▶ _WORK TASK_
What lines in the material hold the string "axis"? Copy out each of them.

>>>>>

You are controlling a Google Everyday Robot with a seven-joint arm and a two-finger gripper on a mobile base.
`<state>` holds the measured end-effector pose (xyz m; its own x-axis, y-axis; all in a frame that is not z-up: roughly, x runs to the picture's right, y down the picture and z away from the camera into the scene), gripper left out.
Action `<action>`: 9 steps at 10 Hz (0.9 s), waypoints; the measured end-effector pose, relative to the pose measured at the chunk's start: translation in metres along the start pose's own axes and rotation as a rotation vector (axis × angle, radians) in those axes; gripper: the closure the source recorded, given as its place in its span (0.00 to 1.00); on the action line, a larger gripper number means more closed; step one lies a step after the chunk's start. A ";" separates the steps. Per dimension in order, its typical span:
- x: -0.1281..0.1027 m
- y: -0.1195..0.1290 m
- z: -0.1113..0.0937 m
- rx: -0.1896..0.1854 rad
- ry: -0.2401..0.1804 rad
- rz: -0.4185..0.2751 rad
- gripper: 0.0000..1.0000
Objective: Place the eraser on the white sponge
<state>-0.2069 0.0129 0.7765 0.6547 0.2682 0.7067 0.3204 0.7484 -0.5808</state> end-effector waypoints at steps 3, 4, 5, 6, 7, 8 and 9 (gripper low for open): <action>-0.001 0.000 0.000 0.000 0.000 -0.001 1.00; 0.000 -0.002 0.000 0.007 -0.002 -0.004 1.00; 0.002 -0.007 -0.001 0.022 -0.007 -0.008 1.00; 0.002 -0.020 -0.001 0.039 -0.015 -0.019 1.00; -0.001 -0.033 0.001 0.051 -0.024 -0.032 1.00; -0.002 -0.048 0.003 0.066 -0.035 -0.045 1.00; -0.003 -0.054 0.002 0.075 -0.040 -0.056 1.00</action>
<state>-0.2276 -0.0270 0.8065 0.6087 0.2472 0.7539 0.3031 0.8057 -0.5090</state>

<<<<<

▶ _YOUR SOLUTION_
`<state>` holds the measured end-effector pose (xyz m; its own x-axis, y-axis; all in a frame that is not z-up: roughly, x runs to the picture's right, y down the picture and z away from the camera into the scene), gripper left out.
Action `<action>`: 9 steps at 10 Hz (0.9 s), waypoints; the measured end-effector pose, relative to the pose measured at the chunk's start: translation in metres along the start pose's own axes and rotation as a rotation vector (axis × angle, radians) in those axes; gripper: the closure the source recorded, given as its place in its span (0.00 to 1.00); on the action line, a larger gripper number means more closed; step one lies a step after the chunk's start. A ";" separates the steps. Per dimension in order, its typical span:

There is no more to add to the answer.